Survey Shows Majority of Physicians Want National Insurance Plan

A new study has found that 59% of physicians in the United States now support a national health insurance plan. This is a departure from the sentiments discovered by a similar study conducted five years ago when only 49% of doctors supported nationalized healthcare. A national health insurance plan would mean that the government would create a federally administered fund that would guarantee healthcare for all citizens. As a result, a national insurance plan would most likely either eradicate or drastically reduce the presence of private, for-profit insurers. In this post, we’ll explain the details of the study and discuss more about the implications of this type of plan.

The Study Explained

The survey polled 2,193 doctors across the country, finding that nearly 60% support “government legislation to establish national health insurance,” 32% oppose it, and 9% were neutral. The support for this type of coverage seems to have increased in recent years among physicians. In fact, the findings indicated that support for a centralized health plan has increased across all specialties. The researchers conducting the study said doctors often cite the reason that the existing fragmented healthcare system is a barrier to optimal patient care.
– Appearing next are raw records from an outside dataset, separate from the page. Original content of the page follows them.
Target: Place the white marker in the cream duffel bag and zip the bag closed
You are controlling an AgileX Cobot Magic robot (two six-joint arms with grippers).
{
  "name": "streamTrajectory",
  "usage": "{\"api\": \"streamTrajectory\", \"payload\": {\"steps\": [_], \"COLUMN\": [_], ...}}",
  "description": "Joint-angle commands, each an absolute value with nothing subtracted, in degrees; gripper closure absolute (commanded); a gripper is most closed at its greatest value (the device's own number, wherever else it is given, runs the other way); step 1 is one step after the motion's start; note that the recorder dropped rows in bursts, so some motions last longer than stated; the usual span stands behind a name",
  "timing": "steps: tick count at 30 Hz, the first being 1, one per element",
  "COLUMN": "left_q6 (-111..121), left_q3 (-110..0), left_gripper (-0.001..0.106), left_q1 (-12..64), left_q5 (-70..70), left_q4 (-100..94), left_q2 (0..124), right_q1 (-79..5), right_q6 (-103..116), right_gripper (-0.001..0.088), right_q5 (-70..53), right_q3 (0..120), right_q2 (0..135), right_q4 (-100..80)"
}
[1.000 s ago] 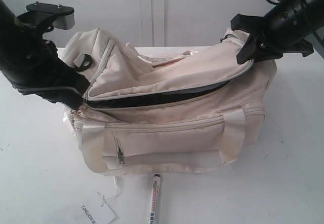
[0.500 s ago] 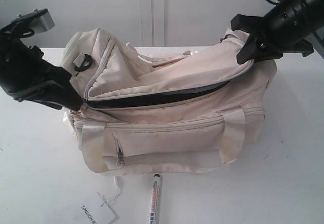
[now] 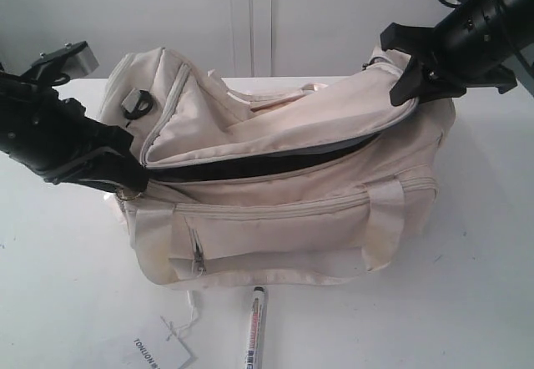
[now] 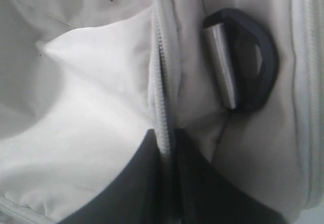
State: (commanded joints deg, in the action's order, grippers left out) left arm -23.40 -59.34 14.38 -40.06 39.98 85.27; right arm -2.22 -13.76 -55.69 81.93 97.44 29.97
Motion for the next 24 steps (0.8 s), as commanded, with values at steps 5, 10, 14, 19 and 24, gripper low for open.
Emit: {"api": "streamTrajectory", "payload": {"steps": [5,10,14,19,24], "left_q6": [-24.16,-24.28,-26.00,-29.98,-32.60], "left_q3": [-59.34,-59.34,-59.59,-60.58,-62.77], "left_gripper": [0.062,0.097,0.105,0.105,0.105], "left_q1": [14.38,14.38,14.38,14.38,14.38], "left_q5": [-39.93,-39.93,-40.23,-40.03,-38.67], "left_q4": [39.49,38.43,38.22,38.09,38.09], "left_q2": [85.41,85.41,85.06,82.21,80.72], "right_q1": [-2.22,-2.22,-2.22,-2.22,-2.22], "right_q6": [-13.92,-14.30,-14.30,-14.29,-15.84], "right_gripper": [0.0786,0.0786,0.0786,0.0743,0.0493], "right_q5": [-55.70,-55.70,-55.70,-55.70,-55.70], "right_q3": [81.93,81.93,81.93,81.93,82.19], "right_q2": [97.44,97.44,97.44,97.44,97.06], "right_q4": [29.86,29.86,29.86,29.86,29.30]}}
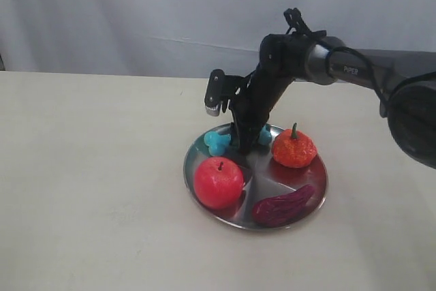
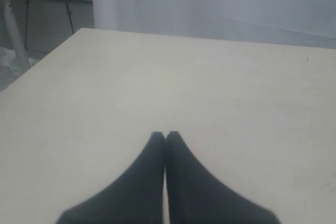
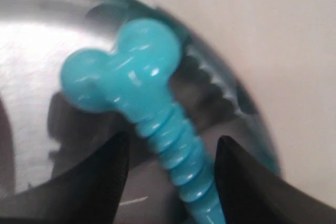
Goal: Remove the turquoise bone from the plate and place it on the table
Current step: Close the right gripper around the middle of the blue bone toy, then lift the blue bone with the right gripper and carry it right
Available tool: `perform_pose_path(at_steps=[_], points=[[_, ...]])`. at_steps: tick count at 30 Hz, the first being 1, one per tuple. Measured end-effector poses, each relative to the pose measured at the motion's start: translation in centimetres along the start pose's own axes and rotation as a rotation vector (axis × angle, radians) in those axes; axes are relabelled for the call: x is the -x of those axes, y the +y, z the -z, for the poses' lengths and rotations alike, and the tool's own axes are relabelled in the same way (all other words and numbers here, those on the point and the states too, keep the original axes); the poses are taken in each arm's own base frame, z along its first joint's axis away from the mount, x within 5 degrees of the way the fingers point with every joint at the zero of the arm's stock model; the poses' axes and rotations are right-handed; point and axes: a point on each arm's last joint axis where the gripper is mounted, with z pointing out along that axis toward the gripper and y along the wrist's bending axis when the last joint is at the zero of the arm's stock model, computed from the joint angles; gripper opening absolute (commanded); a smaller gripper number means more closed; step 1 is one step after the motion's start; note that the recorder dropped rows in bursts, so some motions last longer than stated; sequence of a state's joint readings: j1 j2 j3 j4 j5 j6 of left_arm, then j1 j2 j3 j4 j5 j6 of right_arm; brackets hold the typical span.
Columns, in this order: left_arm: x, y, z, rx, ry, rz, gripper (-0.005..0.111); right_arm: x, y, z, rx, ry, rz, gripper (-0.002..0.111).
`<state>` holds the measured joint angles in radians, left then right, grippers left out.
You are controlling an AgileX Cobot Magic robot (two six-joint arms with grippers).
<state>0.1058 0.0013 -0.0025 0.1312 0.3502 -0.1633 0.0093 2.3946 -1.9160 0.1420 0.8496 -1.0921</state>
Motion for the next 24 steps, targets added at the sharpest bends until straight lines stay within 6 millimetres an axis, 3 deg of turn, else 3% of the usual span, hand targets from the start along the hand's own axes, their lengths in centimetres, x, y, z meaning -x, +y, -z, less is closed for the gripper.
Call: perform_pose_path(at_steps=[10, 12, 18, 24], points=[[0.00, 0.00, 0.00, 0.000, 0.000, 0.000, 0.000, -0.16, 0.12, -0.35, 0.008, 0.010, 0.006, 0.048], [0.00, 0.00, 0.00, 0.000, 0.000, 0.000, 0.000, -0.15, 0.11, -0.35, 0.007, 0.009, 0.006, 0.041], [0.00, 0.00, 0.00, 0.000, 0.000, 0.000, 0.000, -0.11, -0.06, -0.38, -0.014, 0.002, 0.011, 0.000], [0.00, 0.00, 0.00, 0.000, 0.000, 0.000, 0.000, -0.02, -0.23, -0.38, -0.033, -0.009, -0.038, 0.000]])
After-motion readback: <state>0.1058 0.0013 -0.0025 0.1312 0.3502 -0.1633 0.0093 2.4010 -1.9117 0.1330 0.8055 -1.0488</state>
Here is the breakdown of support for this type of system by physician specialty:

  • Psychiatrists – 83%
  • Pediatric sub-specialists – 71%
  • Emergency room physicians – 69%
  • Pediatricians – 65%
  • Internists – 64%
  • Family care doctors – 60%
  • General surgeons – 55%

The Implications

Experts conjecture that doctors increasingly support this type of system because they see it as a remedy for the shortcomings of the existing system. For example, 47 million Americans are uninsured, and it is estimated that another 50 million are insufficiently insured. Healthcare costs continue to outstrip inflation, rising at a rate of about 7% per year. These issues concern doctors, many feel, and form an impediment to the provision of the highest-quality care possible.